== DATA PROVIDED
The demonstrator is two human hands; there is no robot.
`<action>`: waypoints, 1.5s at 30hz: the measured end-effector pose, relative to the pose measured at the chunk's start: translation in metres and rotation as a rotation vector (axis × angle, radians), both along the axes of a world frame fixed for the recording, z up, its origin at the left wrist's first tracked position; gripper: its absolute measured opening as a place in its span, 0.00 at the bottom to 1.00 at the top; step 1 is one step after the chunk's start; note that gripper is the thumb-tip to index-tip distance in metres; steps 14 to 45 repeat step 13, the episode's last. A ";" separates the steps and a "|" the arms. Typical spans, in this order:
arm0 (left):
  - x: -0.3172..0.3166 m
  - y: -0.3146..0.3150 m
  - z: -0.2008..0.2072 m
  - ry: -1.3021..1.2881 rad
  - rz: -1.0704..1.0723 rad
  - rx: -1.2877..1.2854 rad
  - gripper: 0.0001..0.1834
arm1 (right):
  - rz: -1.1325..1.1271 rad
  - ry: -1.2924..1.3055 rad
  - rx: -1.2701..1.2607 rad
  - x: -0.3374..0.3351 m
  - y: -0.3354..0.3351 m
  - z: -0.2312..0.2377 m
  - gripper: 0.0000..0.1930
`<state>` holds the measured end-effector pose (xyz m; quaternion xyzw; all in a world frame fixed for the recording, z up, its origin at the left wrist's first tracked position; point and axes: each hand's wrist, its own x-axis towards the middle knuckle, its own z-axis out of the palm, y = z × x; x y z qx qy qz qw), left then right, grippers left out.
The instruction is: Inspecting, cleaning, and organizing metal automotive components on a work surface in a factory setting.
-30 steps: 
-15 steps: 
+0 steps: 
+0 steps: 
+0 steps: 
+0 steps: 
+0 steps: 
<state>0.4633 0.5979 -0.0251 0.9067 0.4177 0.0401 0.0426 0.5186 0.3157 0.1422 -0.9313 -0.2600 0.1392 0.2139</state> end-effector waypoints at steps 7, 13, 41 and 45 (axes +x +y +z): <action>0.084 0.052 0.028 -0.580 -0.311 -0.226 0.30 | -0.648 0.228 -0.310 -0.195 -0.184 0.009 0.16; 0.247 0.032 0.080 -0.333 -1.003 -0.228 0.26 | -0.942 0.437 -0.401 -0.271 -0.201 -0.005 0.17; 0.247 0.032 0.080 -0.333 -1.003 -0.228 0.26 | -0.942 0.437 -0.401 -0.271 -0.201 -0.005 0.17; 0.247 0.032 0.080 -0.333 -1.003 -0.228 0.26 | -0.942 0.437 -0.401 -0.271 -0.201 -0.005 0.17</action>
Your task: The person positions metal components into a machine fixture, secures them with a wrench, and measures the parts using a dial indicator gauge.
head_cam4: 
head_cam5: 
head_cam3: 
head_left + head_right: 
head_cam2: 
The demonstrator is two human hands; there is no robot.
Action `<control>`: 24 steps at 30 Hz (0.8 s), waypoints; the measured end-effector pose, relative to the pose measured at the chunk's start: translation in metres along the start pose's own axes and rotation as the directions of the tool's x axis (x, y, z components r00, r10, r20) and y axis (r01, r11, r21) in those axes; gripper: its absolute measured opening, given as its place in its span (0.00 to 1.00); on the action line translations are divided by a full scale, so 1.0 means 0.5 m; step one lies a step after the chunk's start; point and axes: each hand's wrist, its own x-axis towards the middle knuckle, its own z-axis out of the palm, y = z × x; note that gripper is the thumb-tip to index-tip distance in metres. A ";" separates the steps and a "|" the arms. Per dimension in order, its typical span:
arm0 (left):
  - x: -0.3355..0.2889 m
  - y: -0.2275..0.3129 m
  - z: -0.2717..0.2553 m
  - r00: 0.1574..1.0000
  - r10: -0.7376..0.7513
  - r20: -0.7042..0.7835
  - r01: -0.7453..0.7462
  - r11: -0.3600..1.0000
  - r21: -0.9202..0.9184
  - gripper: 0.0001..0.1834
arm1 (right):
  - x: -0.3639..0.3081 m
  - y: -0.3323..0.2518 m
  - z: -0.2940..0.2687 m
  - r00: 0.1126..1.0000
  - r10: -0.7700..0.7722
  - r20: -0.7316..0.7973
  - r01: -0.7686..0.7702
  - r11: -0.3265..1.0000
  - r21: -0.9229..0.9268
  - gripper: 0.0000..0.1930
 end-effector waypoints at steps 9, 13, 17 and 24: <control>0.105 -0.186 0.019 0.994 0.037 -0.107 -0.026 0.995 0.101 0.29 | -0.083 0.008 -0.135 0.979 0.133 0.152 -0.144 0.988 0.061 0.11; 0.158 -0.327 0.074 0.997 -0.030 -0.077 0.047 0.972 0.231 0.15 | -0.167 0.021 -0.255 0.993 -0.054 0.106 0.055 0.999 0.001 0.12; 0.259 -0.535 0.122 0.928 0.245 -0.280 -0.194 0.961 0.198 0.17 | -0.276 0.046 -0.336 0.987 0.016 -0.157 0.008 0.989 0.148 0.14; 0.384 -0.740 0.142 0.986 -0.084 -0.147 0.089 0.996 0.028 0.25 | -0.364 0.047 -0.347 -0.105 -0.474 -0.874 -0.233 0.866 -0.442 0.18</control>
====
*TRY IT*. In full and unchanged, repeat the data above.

*OUTPUT OF THE TASK*.
The demonstrator is two human hands; there is no robot.
`<action>`: waypoints, 1.5s at 30hz: the measured end-effector pose, relative to the pose measured at the chunk's start: translation in metres and rotation as a rotation vector (axis × angle, radians), both along the axes of a world frame fixed for the recording, z up, its origin at the left wrist's first tracked position; gripper: its absolute measured opening as a place in its span, 0.00 at the bottom to 1.00 at the top; step 1 is one step after the chunk's start; note that gripper is the thumb-tip to index-tip distance in metres; steps 14 to 45 repeat step 13, the episode's last. A ";" separates the steps and a "|" the arms. Typical spans, in this order:
arm0 (left):
  - x: -0.3172..0.3166 m
  - y: -0.3146..0.3150 m
  - z: -0.2008..0.2072 m
  - ry: -1.3021..1.2881 rad
  - rz: -1.0704..1.0723 rad
  - rx: -1.2877..1.2854 rad
  - gripper: 0.0001..0.1834
arm1 (right):
  - rz: -1.1325..1.1271 rad
  - ry: -1.2924..1.3055 rad
  - rx: -1.2701..1.2607 rad
  - x: -0.3374..0.3351 m
  - y: -0.3354..0.3351 m
  - z: -0.2312..0.2377 m
  - gripper: 0.0000..0.1930
`<state>` holds the measured end-effector pose (xyz m; quaternion xyzw; all in a world frame fixed for the recording, z up, its origin at the left wrist's first tracked position; point and axes: each hand's wrist, its own x-axis towards the middle knuckle, its own z-axis out of the palm, y = z × x; x y z qx qy qz qw), left then right, grippers left out.
The instruction is: Inspecting, cleaning, and organizing metal automotive components on a work surface in a factory setting.
-30 steps: 
-15 steps: 
+0 steps: 
+0 steps: 
+0 steps: 
+0 steps: 
+0 steps: 
<state>0.4633 0.5979 -0.0251 0.9067 0.4177 0.0401 0.0426 0.5186 0.3157 0.1422 -0.9313 -0.2600 0.1392 0.2139</state> end-effector waypoints at steps 7, 13, 41 and 45 (axes +x +y +z): <action>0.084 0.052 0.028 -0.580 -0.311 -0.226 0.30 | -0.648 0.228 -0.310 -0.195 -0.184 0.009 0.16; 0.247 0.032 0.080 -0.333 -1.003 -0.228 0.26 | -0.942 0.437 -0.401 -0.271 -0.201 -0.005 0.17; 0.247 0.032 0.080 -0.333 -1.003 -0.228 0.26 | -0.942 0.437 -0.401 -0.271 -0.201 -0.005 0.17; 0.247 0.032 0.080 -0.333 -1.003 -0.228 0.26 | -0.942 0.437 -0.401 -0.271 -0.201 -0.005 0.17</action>
Your task: The person positions metal components into a machine fixture, secures them with a wrench, and measures the parts using a dial indicator gauge.
head_cam4: 
head_cam5: 
head_cam3: 
head_left + head_right: 
head_cam2: 
The demonstrator is two human hands; there is no robot.
Action `<control>`: 24 steps at 30 Hz (0.8 s), waypoints; the measured end-effector pose, relative to the pose measured at the chunk's start: translation in metres along the start pose's own axes and rotation as the directions of the tool's x axis (x, y, z components r00, r10, r20) and y axis (r01, r11, r21) in those axes; gripper: its absolute measured opening, given as its place in its span (0.00 to 1.00); on the action line translations are divided by a full scale, so 1.0 means 0.5 m; step one lies a step after the chunk's start; point and axes: each hand's wrist, its own x-axis towards the middle knuckle, its own z-axis out of the palm, y = z × x; note that gripper is the thumb-tip to index-tip distance in metres. A ";" separates the steps and a "|" the arms. Per dimension in order, its typical span:
arm0 (left):
  - x: -0.3355..0.2889 m
  - y: -0.2275..0.3129 m
  - z: -0.2717..0.2553 m
  - r00: 0.1574..1.0000
  - r10: -0.7376..0.7513
  - r20: -0.7042..0.7835
  - r01: -0.7453..0.7462
  - r11: -0.3600..1.0000
  - r21: -0.9202..0.9184
  - gripper: 0.0001..0.1834
arm1 (right):
  - x: -0.3639..0.3081 m
  - y: -0.3323..0.2518 m
  - z: -0.2940..0.2687 m
  - r00: 0.1126..1.0000
  - r10: -0.7700..0.7722
  - r20: -0.7316..0.7973
  - r01: -0.7686..0.7702
  - r11: -0.3265..1.0000
  - r21: -0.9229..0.9268
  - gripper: 0.0000..0.1930
 end-effector waypoints at steps 9, 13, 17 and 24: <control>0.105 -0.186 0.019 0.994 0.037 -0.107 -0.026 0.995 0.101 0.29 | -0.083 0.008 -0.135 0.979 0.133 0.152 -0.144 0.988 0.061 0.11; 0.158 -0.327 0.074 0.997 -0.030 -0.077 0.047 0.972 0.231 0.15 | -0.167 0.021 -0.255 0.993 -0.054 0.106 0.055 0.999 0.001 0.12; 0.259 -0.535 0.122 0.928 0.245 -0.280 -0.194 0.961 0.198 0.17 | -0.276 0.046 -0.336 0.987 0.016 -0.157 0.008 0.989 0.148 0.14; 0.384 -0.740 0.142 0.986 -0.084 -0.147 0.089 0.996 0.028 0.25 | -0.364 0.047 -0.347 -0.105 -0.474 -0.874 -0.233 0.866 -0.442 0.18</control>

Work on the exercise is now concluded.